▶ [TASK OBJECTIVE] Only one stretch of the data below is wanted: the lines starting at the one with "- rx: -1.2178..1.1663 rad" and ending at the one with "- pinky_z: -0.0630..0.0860", both included, given again exactly.

▶ [RAW DATA]
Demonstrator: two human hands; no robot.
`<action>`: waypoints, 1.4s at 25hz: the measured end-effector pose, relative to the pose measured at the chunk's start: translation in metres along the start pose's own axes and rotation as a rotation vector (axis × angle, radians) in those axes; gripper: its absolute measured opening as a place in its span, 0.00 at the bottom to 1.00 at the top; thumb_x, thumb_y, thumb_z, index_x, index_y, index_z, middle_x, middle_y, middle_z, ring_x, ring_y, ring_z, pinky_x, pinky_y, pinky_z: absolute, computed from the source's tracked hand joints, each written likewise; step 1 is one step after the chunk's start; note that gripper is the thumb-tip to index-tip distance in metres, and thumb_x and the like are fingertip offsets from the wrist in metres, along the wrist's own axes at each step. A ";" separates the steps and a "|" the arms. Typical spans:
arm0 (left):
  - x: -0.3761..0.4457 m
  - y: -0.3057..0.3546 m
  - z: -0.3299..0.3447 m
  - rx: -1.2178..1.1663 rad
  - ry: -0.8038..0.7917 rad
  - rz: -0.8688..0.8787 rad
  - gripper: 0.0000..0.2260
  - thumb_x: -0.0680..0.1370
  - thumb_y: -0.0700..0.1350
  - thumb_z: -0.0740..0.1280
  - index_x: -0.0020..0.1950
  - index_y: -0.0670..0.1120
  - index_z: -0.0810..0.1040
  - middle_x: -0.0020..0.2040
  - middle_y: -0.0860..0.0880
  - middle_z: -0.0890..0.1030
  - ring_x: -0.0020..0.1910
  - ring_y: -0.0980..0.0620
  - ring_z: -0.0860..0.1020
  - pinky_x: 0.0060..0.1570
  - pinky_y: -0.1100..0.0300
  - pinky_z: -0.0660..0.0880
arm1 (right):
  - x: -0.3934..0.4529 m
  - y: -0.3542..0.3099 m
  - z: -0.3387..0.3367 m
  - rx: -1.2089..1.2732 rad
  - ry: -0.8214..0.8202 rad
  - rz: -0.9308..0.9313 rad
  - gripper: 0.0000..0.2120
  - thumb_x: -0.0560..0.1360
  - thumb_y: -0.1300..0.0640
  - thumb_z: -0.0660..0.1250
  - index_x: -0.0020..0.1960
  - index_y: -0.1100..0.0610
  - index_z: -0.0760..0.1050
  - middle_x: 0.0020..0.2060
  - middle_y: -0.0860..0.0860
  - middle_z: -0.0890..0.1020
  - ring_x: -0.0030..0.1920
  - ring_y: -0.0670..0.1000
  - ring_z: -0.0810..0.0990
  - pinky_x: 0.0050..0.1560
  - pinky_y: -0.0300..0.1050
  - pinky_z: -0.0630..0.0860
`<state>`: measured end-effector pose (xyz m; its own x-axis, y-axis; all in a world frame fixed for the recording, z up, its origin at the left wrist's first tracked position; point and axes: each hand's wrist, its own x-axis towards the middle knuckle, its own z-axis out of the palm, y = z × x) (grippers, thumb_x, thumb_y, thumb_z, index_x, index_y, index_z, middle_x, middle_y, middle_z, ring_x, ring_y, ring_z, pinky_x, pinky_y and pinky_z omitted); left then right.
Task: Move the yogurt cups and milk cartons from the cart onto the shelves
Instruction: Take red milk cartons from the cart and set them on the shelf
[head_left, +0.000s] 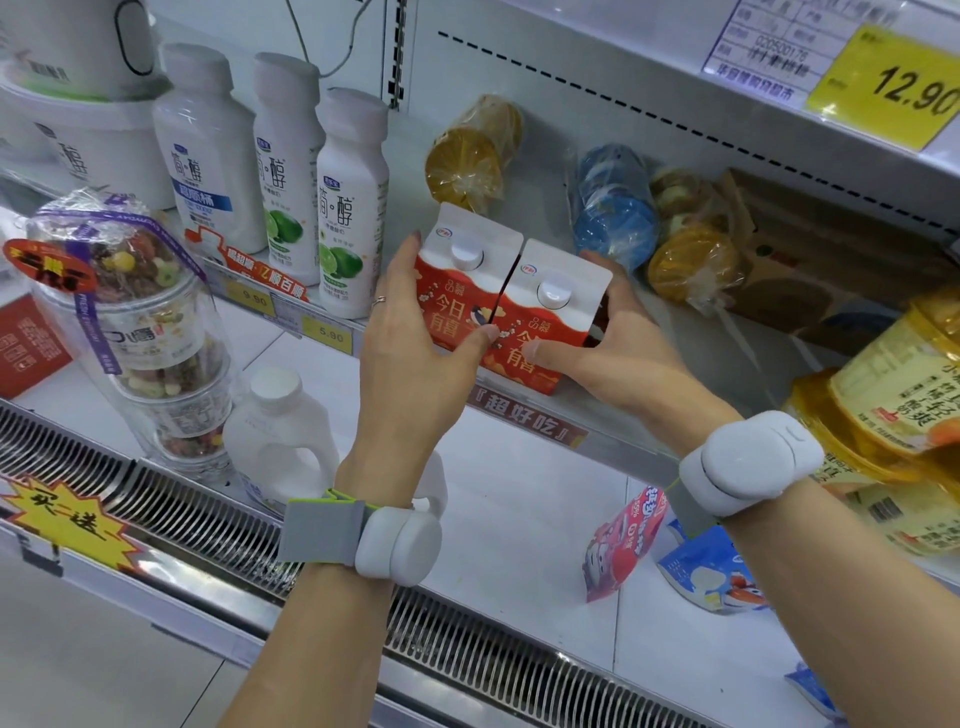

▶ [TASK SOLUTION]
  - rx: -1.2178..1.1663 rad
  - ry: -0.8038..0.7917 rad
  - rz: -0.8688..0.8787 rad
  - gripper: 0.0000..0.2260
  - thumb_x: -0.0680..0.1370
  - thumb_y: -0.0700..0.1350
  - thumb_z: -0.0740..0.1280
  - index_x: -0.0020..0.1950
  - index_y: -0.0670..0.1120
  - index_z: -0.0810..0.1040
  - middle_x: -0.0020..0.2040
  - middle_y: -0.0860..0.0880
  - middle_z: -0.0890..0.1030
  - ring_x: -0.0020..0.1910
  - ring_y: -0.0980..0.0620
  - ring_z: -0.0860..0.1020
  - pinky_x: 0.0060..0.1570
  - pinky_y: -0.1100..0.0300
  - pinky_z: -0.0660..0.0880
arm1 (right):
  - x: -0.3934..0.4529 m
  - y: -0.3542..0.3099 m
  - z: -0.3387..0.3367 m
  - rx: -1.2089..1.2732 rad
  - ry: -0.8214..0.8202 rad
  - rz: -0.9308..0.9313 rad
  - gripper: 0.0000..0.2120
  - thumb_x: -0.0560..0.1360
  - thumb_y: -0.1300..0.0640
  - thumb_z: -0.0660..0.1250
  - index_x: -0.0020..0.1960
  - index_y: -0.1100..0.0610
  - index_z: -0.0760..0.1050
  - middle_x: 0.0020..0.2060
  - middle_y: -0.0860..0.0860
  - middle_z: -0.0890..0.1020
  - ring_x: -0.0030..0.1920
  - ring_y: -0.0670..0.1000
  - ring_z: -0.0810..0.0990
  - pinky_x: 0.0050..0.1560
  - pinky_y: -0.0300..0.1050
  - pinky_z: -0.0630..0.0860

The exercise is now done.